»»
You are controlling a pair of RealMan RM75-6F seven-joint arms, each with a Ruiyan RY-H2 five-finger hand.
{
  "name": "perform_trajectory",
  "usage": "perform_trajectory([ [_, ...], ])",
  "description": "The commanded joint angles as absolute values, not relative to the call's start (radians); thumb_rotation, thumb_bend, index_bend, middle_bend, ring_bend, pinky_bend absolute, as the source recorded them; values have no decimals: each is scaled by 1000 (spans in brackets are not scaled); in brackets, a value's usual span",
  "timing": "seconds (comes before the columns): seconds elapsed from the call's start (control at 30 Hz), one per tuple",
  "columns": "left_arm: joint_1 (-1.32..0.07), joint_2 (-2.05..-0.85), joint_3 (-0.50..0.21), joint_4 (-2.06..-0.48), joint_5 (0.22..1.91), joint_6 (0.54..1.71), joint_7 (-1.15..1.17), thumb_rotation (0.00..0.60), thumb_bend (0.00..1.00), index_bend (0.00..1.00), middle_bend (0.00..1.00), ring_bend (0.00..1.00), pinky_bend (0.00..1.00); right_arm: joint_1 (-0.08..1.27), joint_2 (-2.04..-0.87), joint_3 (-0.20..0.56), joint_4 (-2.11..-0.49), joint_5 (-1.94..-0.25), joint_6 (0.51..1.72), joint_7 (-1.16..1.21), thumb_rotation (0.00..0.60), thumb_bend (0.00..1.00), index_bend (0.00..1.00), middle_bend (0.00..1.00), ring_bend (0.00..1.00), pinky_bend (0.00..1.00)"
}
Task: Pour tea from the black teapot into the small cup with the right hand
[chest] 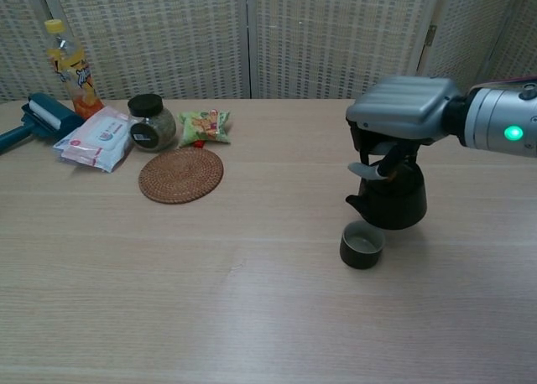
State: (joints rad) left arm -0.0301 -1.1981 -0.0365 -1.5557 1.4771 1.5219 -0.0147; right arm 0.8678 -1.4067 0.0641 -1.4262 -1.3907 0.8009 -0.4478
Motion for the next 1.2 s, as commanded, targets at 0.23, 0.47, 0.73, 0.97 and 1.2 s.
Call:
perform_trajectory([
  [0.23,-26,-1201,-36,-1557,1479,1527,-15,600,181,30,0,3,56,886,-1380,60,-1462,-1386,784,-513,356,484,994,963,813,736],
  [0.47,-26,-1202,-36,-1556,1480,1527,-14,600,181,31,0,3,56,888,-1357,52,-1485,-1394,785,-536,356,484,994,963,813,736],
  [0.73,-26,-1207,-35,-1560,1483,1529,-7,600,181,31,0,3,56,909,-1318,46,-1520,-1404,765,-594,357,484,994,963,813,736],
  [0.97,-22,-1209,-34,-1561,1485,1535,-5,600,181,31,0,3,56,936,-1298,42,-1551,-1402,733,-659,358,484,994,963,813,736],
  [1.2,-16,-1209,-32,-1558,1485,1541,-10,600,181,30,0,3,56,955,-1291,26,-1581,-1396,705,-727,357,484,994,963,813,736],
])
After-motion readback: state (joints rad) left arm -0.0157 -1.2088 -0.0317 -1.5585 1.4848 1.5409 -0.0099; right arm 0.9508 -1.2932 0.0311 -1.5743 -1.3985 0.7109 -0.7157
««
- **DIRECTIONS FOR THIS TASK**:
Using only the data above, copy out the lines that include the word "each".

- **SOLUTION TO THIS EXERCISE**:
You are controlling a pair of RealMan RM75-6F seven-joint arms, each with a Ruiyan RY-H2 five-finger hand.
  "description": "The commanded joint angles as absolute values, not relative to the call's start (radians); thumb_rotation, thumb_bend, index_bend, middle_bend, ring_bend, pinky_bend absolute, as the source recorded them; values have no decimals: each is scaled by 1000 (spans in brackets are not scaled); in brackets, a value's usual span",

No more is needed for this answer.